Прегрешение | страница 27
Как-то, на исходе дня, она достала из шкафа стопку газет.
— Это все написал Ханс, — сказала она, — а я сберегла.
Стопка была перевязана шелковым шнуром. Элизабет держала ее в руках, как нечто очень хрупкое.
— Вот какие у меня детки, — сказала она.
Регина начала перелистывать газеты. Она снова и снова натыкалась на заголовок, большими, жирными буквами: «Без уверток». Сделанная Хансом серия интервью вызвала широкий резонанс не только у них в округе. Он тогда второй год работал в газете. Новые, дерзкие интонации, вот как говорили о Хансе. Многие предсказывали, что на этом деле он себе скоро сломает шею. Но ничуть не сломал, его назначили редактором отдела, членом редколлегии, собирались даже перевести в Берлин, но главный редактор сумел его удержать. Без уверток. Счастливое время. Регина улыбнулась, она вспомнила, как они безумствовали оба — преуспевающий молодой журналист, ракета вертикального взлета, как его называли некоторые, и она, студентка педагогического института. А началось все со студенческого бала. Незадолго перед этим Ханс брал интервью у их ректора, много рассуждал о двуликости, которая неизбежно воспитывается погоней за отметками. На Ханса обрушились с нападками, его вызывали к начальству, но от работы не отстранили. И она, Регина, восхищалась его неустрашимостью. Они предавались любви в парке, в общежитии, в его крошечной квартире. Она завалила два экзамена, потому что учеба ее больше нисколько не занимала, но накануне пересдачи Ханс зубрил вместе с ней, и когда она благополучно все пересдала, они на выходные дни залегли в постель. Угар, наваждение.

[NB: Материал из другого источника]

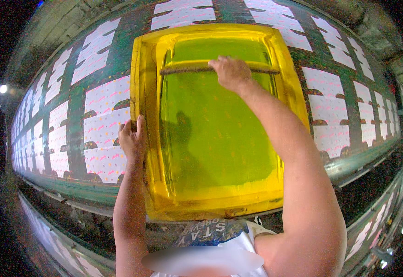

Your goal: The person holds a yellow screen-printing frame over a conveyor belt and repeatedly uses a squeegee to pull green ink across the mesh. The person moves the frame along the belt and continues the same squeegee strokes throughout the clip.

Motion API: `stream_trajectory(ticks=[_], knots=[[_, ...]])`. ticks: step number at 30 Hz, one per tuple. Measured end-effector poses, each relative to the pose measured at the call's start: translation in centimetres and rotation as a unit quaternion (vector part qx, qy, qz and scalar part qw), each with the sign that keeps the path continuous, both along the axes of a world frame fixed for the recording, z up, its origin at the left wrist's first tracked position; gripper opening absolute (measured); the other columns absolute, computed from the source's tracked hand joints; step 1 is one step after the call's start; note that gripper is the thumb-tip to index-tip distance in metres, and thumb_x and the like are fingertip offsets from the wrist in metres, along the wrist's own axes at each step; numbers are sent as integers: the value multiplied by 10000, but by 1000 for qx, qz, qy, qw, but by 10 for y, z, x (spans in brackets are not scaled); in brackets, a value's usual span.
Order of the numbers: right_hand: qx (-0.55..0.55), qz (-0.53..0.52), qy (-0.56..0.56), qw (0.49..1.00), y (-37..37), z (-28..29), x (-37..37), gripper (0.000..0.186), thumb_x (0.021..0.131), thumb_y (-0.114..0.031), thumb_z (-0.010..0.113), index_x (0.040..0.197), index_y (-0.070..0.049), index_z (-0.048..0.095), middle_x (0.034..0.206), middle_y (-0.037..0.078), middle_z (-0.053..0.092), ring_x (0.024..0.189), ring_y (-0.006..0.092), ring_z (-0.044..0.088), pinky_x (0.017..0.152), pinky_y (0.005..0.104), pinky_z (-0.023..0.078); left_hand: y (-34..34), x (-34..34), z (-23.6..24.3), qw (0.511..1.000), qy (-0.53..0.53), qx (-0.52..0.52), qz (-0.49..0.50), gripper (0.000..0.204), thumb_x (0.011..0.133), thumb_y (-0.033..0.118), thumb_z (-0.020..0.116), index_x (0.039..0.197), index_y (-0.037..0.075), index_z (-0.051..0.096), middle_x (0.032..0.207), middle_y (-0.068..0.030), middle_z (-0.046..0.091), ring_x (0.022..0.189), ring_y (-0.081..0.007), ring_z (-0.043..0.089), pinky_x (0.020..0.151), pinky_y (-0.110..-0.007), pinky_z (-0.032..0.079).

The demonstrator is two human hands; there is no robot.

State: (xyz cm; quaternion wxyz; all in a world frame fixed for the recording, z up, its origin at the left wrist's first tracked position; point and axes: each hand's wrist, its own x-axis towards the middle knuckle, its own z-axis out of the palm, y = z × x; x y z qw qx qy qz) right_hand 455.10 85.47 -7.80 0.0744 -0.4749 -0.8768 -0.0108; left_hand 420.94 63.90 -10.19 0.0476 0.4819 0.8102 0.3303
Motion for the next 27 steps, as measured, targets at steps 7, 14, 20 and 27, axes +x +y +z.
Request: stream_trajectory(ticks=[7, 14, 20, 27], knots=[[-3, -7, -17, 1000, 118, 8, -1, 561, 964, -59, 584, 1459, -265, 747, 1302, 143, 794, 1204, 398, 758, 1025, 559, 619, 0, 4, 4, 1000, -3, -6, 6, 458, 1036, 426, 814, 880, 9, 701, 892, -143, 633, 823, -337, 646, 752, -489, 517], [24, -4, 28, 999, 161, 8, 13, 496, 964, -111, 634, 1416, -259, 773, 1266, 158, 813, 1185, 405, 762, 995, 577, 617, -1, -2, -3, 1000, -8, 5, -10, 407, 1047, 369, 816, 920, 2, 698, 882, -134, 609, 793, -315, 627, 725, -455, 498], [-33, 17, -29, 999, 172, 21, 16, 444, 881, -135, 667, 1307, -141, 793, 1220, 216, 803, 1173, 449, 748, 987, 590, 602, 1, -3, -6, 1000, 5, -12, -5, 460, 1062, 406, 800, 890, 0, 670, 885, -125, 589, 780, -302, 600, 726, -466, 490], [-135, 45, -27, 989, 85, 38, 29, 384, 833, -122, 696, 1199, -137, 812, 1108, 214, 813, 1092, 459, 764, 936, 609, 605, 2, -1, 2, 999, 5, -38, -1, 549, 1069, 522, 750, 907, 1, 688, 920, -127, 617, 842, -333, 626, 797, -507, 506]])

— Да, — сказала она, — да, да, — и отодвинула газеты.
— Что-то у вас неладно.
«Теперь он почти не пишет», — подумала Регина.

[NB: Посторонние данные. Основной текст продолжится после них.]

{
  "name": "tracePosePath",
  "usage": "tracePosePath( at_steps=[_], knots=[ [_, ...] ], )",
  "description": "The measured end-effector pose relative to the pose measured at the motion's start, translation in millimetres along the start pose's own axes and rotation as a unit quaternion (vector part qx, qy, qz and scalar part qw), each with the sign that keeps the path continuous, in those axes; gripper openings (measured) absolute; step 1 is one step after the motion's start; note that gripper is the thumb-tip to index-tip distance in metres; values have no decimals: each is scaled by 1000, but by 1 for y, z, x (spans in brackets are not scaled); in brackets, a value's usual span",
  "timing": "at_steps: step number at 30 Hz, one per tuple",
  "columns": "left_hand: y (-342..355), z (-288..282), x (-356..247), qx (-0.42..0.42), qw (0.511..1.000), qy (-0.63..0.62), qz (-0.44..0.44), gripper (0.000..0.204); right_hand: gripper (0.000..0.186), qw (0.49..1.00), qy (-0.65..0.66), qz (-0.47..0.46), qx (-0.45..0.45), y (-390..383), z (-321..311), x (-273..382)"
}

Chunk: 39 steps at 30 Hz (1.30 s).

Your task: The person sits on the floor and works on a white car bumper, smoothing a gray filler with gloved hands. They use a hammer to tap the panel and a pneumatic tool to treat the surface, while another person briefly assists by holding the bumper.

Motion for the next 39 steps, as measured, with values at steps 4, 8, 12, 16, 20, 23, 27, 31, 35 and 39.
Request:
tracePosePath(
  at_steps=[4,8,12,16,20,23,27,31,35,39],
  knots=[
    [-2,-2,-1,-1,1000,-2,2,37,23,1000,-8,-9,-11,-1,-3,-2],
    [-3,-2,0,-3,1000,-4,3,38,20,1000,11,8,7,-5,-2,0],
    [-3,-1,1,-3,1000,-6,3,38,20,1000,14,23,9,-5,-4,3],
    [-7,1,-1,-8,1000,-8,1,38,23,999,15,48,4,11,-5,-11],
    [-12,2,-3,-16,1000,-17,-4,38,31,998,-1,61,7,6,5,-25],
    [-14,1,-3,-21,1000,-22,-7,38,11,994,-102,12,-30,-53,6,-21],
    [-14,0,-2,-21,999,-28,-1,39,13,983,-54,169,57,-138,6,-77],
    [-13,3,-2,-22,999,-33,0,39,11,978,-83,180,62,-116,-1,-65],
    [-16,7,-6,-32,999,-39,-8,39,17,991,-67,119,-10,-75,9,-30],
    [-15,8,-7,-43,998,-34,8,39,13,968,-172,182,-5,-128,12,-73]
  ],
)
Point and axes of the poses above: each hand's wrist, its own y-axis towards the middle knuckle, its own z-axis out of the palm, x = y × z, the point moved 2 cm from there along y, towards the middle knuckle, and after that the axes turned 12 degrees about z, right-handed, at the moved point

— Скажи мне честно, если у вас что-то неладно.
— Что у нас может быть неладно?
— Не знаю.
«Я и сама не знаю», — подумала Регина.
Возможно, он прав, возможно, я и впрямь изменилась после рождения Пабло. Его съедает работа: редакция, горсовет, партийные обязанности — сплошь важные причины. Этим можно объяснить все — и даже любую несостоятельность.
— Я начинаю задыхаться в четырех стенах, — сказала Регина. — Надо снова выходить на работу.

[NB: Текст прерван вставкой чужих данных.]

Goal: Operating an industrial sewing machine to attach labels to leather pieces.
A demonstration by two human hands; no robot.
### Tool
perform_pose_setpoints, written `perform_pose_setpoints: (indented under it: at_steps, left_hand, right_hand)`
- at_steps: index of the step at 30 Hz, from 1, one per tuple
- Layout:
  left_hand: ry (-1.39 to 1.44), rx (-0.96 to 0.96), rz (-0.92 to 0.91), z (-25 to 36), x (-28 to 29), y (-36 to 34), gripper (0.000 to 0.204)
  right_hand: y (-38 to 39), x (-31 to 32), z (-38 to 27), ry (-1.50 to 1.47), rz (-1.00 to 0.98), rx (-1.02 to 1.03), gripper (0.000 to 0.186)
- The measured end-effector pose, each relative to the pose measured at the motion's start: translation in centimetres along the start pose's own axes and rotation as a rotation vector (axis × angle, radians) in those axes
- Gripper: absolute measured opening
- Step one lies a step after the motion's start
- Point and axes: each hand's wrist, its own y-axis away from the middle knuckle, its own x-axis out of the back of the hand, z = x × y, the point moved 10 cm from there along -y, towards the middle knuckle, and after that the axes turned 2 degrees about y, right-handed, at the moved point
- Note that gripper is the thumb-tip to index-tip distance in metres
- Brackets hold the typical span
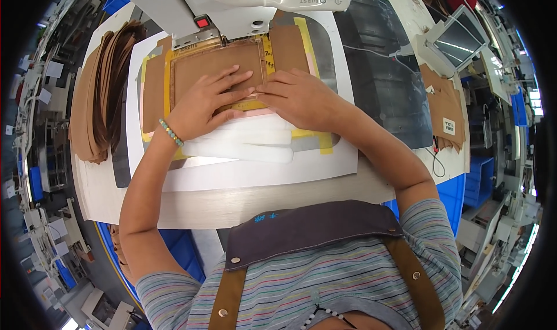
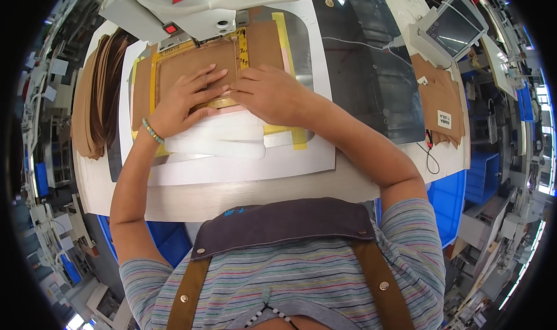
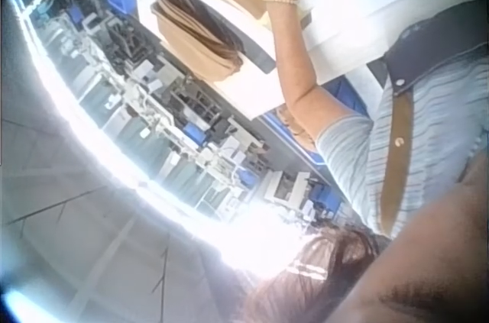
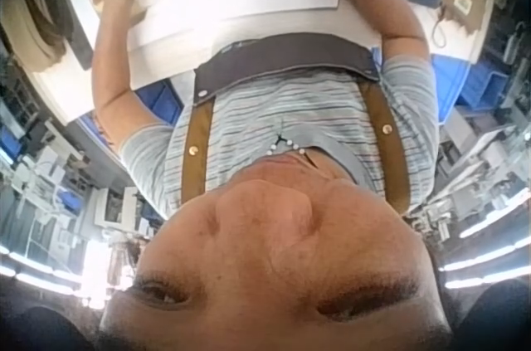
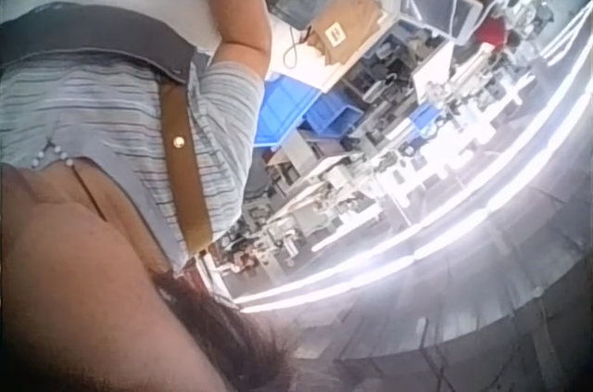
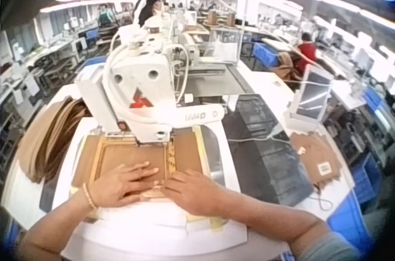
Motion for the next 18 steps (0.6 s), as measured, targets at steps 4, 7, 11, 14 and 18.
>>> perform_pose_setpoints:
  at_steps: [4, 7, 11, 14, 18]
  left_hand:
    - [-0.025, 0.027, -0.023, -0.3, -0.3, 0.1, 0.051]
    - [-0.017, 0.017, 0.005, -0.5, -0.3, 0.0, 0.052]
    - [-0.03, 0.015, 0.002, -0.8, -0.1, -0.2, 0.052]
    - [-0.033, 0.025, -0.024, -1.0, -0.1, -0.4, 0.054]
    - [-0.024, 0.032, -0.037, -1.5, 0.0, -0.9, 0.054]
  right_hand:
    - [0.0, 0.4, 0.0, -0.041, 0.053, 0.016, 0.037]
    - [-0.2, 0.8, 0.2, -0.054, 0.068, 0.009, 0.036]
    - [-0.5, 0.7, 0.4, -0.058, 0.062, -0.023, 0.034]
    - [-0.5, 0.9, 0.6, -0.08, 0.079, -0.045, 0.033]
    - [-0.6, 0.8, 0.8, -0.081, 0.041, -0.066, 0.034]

Элизабет взяла газеты, бережно увязала их и отнесла обратно в шкаф. «Неужели она не замечает, что стопка не увеличивается, — подумала Регина. — Твой сын исписался. Ты только почитай, что он пишет теперь, хотя и изредка. Раньше он обсуждал со мной свои статьи, сегодня он их от меня прячет. Мы разговариваем и топим все в разговорах, заверяем друг друга в вечной, неизменной любви и постоянно ругаемся. Я стала ворчливая, как он считает, я не понимаю «возросшей ответственности». Мир изменился. Возможно, мама, возможно, мир изменился. Мы все меняемся. Он и сам чувствует, что с ним неладно. Вот почему он и хочет уехать, все равно куда, лишь бы уехать».